TASK TO COMPLETE: Give the number of lines in the material below that include "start", and write nothing else.

SUPPLIED MATERIAL:
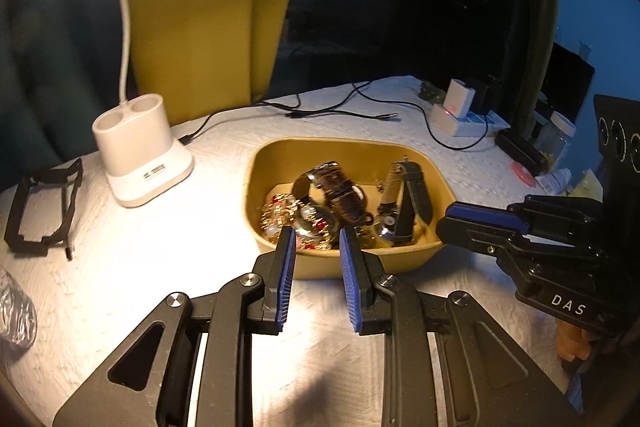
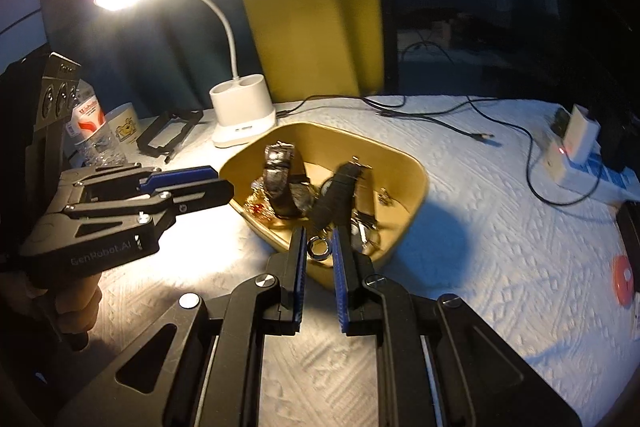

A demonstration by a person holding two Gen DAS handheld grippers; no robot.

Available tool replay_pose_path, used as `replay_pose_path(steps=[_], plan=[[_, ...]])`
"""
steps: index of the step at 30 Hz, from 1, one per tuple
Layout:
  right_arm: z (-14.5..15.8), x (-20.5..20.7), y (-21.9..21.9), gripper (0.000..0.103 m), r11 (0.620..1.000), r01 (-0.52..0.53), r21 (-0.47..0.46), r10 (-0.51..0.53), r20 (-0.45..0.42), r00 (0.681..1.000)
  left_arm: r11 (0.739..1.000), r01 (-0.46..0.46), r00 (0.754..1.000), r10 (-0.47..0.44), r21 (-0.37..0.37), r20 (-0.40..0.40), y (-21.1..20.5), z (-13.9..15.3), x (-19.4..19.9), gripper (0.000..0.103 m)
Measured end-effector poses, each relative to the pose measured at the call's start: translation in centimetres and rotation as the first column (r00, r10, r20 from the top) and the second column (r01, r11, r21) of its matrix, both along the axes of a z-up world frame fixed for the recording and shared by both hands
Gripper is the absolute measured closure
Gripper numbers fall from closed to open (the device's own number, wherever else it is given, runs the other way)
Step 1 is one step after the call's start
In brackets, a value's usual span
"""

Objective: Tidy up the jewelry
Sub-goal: 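Lower the silver ring into the tray and open the right gripper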

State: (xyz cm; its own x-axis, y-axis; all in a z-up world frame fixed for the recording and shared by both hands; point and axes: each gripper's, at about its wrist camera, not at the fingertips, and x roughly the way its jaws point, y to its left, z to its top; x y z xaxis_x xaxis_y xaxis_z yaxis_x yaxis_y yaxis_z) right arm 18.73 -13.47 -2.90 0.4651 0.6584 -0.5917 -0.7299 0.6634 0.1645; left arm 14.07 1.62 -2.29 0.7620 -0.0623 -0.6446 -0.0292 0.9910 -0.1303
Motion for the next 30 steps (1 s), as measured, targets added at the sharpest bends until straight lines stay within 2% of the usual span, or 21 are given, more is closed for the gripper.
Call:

SOLUTION TO THIS EXERCISE: 2